▶ _WHAT NEEDS TO BE DONE_:
Your answer must be an exact transcription of every record.

SOURCE DATA: Begin

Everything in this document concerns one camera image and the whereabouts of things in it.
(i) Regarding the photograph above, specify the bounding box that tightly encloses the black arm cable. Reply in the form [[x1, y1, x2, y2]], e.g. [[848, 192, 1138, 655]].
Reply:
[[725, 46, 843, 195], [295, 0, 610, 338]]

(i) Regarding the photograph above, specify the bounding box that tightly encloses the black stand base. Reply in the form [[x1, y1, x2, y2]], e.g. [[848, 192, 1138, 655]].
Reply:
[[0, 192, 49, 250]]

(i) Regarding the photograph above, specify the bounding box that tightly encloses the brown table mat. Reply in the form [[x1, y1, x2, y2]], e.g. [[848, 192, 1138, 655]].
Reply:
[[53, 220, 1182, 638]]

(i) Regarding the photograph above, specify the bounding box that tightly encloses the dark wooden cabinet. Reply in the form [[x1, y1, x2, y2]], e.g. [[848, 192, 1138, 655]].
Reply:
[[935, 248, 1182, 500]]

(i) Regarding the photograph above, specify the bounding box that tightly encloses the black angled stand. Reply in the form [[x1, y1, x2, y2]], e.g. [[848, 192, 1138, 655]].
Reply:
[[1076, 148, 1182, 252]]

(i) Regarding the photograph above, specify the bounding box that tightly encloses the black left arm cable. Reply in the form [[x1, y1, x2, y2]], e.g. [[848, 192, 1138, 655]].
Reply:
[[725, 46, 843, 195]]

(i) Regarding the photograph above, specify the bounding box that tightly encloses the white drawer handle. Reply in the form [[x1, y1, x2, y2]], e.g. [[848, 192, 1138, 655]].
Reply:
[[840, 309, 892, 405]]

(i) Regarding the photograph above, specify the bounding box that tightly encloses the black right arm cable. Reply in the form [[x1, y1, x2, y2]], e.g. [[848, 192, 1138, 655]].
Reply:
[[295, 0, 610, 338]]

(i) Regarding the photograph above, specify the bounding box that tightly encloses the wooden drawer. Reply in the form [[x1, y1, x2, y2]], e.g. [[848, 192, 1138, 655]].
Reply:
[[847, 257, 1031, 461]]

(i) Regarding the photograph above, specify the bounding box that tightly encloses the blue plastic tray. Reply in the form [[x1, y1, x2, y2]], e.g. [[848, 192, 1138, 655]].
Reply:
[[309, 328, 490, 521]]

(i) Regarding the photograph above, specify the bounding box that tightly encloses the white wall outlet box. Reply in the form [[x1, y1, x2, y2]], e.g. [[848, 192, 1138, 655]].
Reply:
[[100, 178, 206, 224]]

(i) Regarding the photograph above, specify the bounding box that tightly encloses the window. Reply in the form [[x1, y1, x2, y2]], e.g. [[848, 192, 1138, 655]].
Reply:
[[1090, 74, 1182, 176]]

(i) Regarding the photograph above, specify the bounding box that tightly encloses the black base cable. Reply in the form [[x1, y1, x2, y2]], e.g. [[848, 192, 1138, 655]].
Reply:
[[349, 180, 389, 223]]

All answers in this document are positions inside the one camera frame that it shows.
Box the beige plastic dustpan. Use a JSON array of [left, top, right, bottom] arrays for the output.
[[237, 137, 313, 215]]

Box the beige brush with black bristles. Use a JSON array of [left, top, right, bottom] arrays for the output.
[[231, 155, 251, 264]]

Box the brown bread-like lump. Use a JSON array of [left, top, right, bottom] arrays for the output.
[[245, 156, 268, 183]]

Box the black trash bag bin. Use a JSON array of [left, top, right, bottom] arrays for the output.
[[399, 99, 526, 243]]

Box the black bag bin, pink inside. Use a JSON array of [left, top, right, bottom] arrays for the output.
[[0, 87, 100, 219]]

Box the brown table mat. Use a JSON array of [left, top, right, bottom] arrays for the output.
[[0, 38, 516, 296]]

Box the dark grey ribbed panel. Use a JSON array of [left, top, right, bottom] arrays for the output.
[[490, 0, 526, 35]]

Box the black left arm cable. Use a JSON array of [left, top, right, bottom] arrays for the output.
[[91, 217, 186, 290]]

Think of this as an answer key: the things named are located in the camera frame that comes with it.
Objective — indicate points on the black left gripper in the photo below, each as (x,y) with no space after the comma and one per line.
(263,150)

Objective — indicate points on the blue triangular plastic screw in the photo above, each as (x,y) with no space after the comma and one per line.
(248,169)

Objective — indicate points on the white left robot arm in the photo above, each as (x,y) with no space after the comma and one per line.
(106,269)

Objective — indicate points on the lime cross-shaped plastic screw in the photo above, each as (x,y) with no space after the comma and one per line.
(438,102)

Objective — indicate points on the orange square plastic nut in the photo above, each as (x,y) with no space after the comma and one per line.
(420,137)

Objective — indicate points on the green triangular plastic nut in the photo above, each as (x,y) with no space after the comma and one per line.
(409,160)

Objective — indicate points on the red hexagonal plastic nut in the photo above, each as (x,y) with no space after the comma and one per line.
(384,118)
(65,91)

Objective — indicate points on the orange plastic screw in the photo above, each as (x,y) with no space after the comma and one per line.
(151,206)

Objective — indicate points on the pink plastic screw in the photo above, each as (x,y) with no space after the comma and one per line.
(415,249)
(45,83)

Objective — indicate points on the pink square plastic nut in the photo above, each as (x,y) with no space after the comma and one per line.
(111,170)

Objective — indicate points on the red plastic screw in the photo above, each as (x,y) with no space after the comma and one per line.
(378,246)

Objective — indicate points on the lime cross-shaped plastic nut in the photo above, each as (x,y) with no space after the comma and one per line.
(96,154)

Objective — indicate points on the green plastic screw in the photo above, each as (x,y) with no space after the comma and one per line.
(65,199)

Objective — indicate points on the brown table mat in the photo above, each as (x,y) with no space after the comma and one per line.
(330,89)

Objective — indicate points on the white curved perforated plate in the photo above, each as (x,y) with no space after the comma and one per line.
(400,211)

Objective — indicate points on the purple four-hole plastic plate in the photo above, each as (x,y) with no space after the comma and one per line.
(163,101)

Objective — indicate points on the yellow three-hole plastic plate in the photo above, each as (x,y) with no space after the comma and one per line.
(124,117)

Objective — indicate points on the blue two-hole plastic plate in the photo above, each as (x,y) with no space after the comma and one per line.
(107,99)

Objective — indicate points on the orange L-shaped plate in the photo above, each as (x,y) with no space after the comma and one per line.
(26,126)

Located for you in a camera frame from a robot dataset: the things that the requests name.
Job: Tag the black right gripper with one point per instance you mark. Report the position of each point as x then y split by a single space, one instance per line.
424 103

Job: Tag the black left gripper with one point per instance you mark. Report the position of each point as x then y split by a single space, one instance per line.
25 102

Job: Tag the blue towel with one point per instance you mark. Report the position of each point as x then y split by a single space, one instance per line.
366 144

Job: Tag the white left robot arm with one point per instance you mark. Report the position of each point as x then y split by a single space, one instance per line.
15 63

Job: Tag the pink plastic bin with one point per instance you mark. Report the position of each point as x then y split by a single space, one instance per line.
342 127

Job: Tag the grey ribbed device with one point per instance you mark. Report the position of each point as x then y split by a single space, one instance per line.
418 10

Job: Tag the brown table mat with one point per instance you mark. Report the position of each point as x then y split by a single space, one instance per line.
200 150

SOURCE DATA: End

▶ _WRITTEN ANSWER_:
Everything in this document concerns one camera image and the whereabouts of things in it.
(i) Regarding the photograph above, specify the bounding box that tightly encloses the black arm cable. Reply in the form [[x1, y1, x2, y2]], e.g. [[848, 192, 1138, 655]].
Reply:
[[725, 46, 843, 195], [295, 0, 610, 338]]

(i) Regarding the photograph above, specify the bounding box that tightly encloses the black stand base. Reply in the form [[x1, y1, x2, y2]], e.g. [[848, 192, 1138, 655]].
Reply:
[[0, 192, 49, 250]]

(i) Regarding the photograph above, specify the bounding box that tightly encloses the brown table mat. Reply in the form [[x1, y1, x2, y2]], e.g. [[848, 192, 1138, 655]].
Reply:
[[53, 220, 1182, 638]]

(i) Regarding the photograph above, specify the bounding box that tightly encloses the dark wooden cabinet. Reply in the form [[x1, y1, x2, y2]], e.g. [[848, 192, 1138, 655]].
Reply:
[[935, 248, 1182, 500]]

(i) Regarding the photograph above, specify the bounding box that tightly encloses the black angled stand. Reply in the form [[x1, y1, x2, y2]], e.g. [[848, 192, 1138, 655]].
Reply:
[[1076, 148, 1182, 252]]

(i) Regarding the photograph above, specify the bounding box that tightly encloses the black left arm cable. Reply in the form [[x1, y1, x2, y2]], e.g. [[848, 192, 1138, 655]].
Reply:
[[725, 46, 843, 195]]

(i) Regarding the photograph above, specify the bounding box that tightly encloses the white drawer handle. Reply in the form [[x1, y1, x2, y2]], e.g. [[848, 192, 1138, 655]].
Reply:
[[840, 309, 892, 405]]

(i) Regarding the photograph above, specify the bounding box that tightly encloses the black right arm cable. Reply in the form [[x1, y1, x2, y2]], e.g. [[848, 192, 1138, 655]].
Reply:
[[295, 0, 610, 338]]

(i) Regarding the photograph above, specify the bounding box that tightly encloses the wooden drawer. Reply in the form [[x1, y1, x2, y2]], e.g. [[848, 192, 1138, 655]].
Reply:
[[847, 257, 1031, 461]]

(i) Regarding the photograph above, specify the bounding box that tightly encloses the blue plastic tray. Reply in the form [[x1, y1, x2, y2]], e.g. [[848, 192, 1138, 655]].
Reply:
[[309, 328, 490, 521]]

(i) Regarding the photograph above, specify the bounding box that tightly encloses the white wall outlet box. Reply in the form [[x1, y1, x2, y2]], e.g. [[848, 192, 1138, 655]].
Reply:
[[100, 178, 206, 224]]

(i) Regarding the photograph above, specify the bounding box that tightly encloses the window. Reply in the form [[x1, y1, x2, y2]], e.g. [[848, 192, 1138, 655]].
Reply:
[[1090, 74, 1182, 176]]

(i) Regarding the photograph above, specify the bounding box that tightly encloses the black base cable. Reply in the form [[x1, y1, x2, y2]], e.g. [[848, 192, 1138, 655]].
Reply:
[[349, 180, 389, 223]]

All answers in this document are positions inside the one camera frame that it shows.
Box the beige plastic dustpan. Use a JSON array of [left, top, right, bottom] arrays for the output.
[[237, 137, 313, 215]]

Box the beige brush with black bristles. Use a JSON array of [left, top, right, bottom] arrays for the output.
[[231, 155, 251, 264]]

Box the brown bread-like lump. Use a JSON array of [left, top, right, bottom] arrays for the output.
[[245, 156, 268, 183]]

Box the black trash bag bin. Use a JSON array of [left, top, right, bottom] arrays for the output.
[[399, 99, 526, 243]]

Box the black bag bin, pink inside. Use a JSON array of [left, top, right, bottom] arrays for the output.
[[0, 87, 100, 219]]

Box the brown table mat. Use a JSON array of [left, top, right, bottom] arrays for the output.
[[0, 38, 516, 296]]

Box the dark grey ribbed panel. Use a JSON array of [left, top, right, bottom] arrays for the output.
[[490, 0, 526, 35]]

Box the black left arm cable. Use a JSON array of [left, top, right, bottom] arrays for the output.
[[91, 217, 186, 290]]

Think of this as an answer key: the things named are located in the camera frame that comes with it.
Objective — indicate points on the black left gripper in the photo below, each as (x,y) with no space after the comma and one per line.
(263,150)

Objective — indicate points on the blue triangular plastic screw in the photo above, each as (x,y) with no space after the comma and one per line.
(248,169)

Objective — indicate points on the white left robot arm in the photo above, each as (x,y) with no space after the comma and one per line.
(106,269)

Objective — indicate points on the lime cross-shaped plastic screw in the photo above, each as (x,y) with no space after the comma and one per line.
(438,102)

Objective — indicate points on the orange square plastic nut in the photo above, each as (x,y) with no space after the comma and one per line.
(420,137)

Objective — indicate points on the green triangular plastic nut in the photo above, each as (x,y) with no space after the comma and one per line.
(409,160)

Objective — indicate points on the red hexagonal plastic nut in the photo above, each as (x,y) with no space after the comma and one per line.
(384,118)
(65,91)

Objective — indicate points on the orange plastic screw in the photo above, each as (x,y) with no space after the comma and one per line.
(151,206)

Objective — indicate points on the pink plastic screw in the photo above, each as (x,y) with no space after the comma and one per line.
(415,249)
(45,83)

Objective — indicate points on the pink square plastic nut in the photo above, each as (x,y) with no space after the comma and one per line.
(111,170)

Objective — indicate points on the red plastic screw in the photo above, each as (x,y) with no space after the comma and one per line.
(378,246)

Objective — indicate points on the lime cross-shaped plastic nut in the photo above, each as (x,y) with no space after the comma and one per line.
(96,154)

Objective — indicate points on the green plastic screw in the photo above, each as (x,y) with no space after the comma and one per line.
(65,199)

Objective — indicate points on the brown table mat in the photo above, each as (x,y) with no space after the comma and one per line.
(330,89)

Objective — indicate points on the white curved perforated plate in the photo above, each as (x,y) with no space after the comma and one per line.
(400,211)

Objective — indicate points on the purple four-hole plastic plate in the photo above, each as (x,y) with no space after the comma and one per line.
(163,101)

Objective — indicate points on the yellow three-hole plastic plate in the photo above, each as (x,y) with no space after the comma and one per line.
(124,117)

Objective — indicate points on the blue two-hole plastic plate in the photo above, each as (x,y) with no space after the comma and one per line.
(107,99)

Objective — indicate points on the orange L-shaped plate in the photo above, each as (x,y) with no space after the comma and one per line.
(26,126)

Located for you in a camera frame from a robot dataset: the things that the requests name.
Job: Tag the black right gripper with one point per instance you mark. Report the position of each point as x then y split by a single space, one instance per line.
424 103

Job: Tag the black left gripper with one point per instance you mark. Report the position of each point as x then y split by a single space, one instance per line.
25 102

Job: Tag the blue towel with one point per instance you mark. Report the position of each point as x then y split by a single space, one instance per line.
366 144

Job: Tag the white left robot arm with one point per instance you mark. Report the position of each point as x then y split by a single space, one instance per line.
15 63

Job: Tag the pink plastic bin with one point per instance you mark. Report the position of each point as x then y split by a single space, one instance per line.
342 127

Job: Tag the grey ribbed device with one point per instance you mark. Report the position of each point as x then y split by a single space, one instance per line.
418 10

Job: Tag the brown table mat with one point per instance you mark. Report the position of each point as x then y split by a single space, one instance per line.
200 150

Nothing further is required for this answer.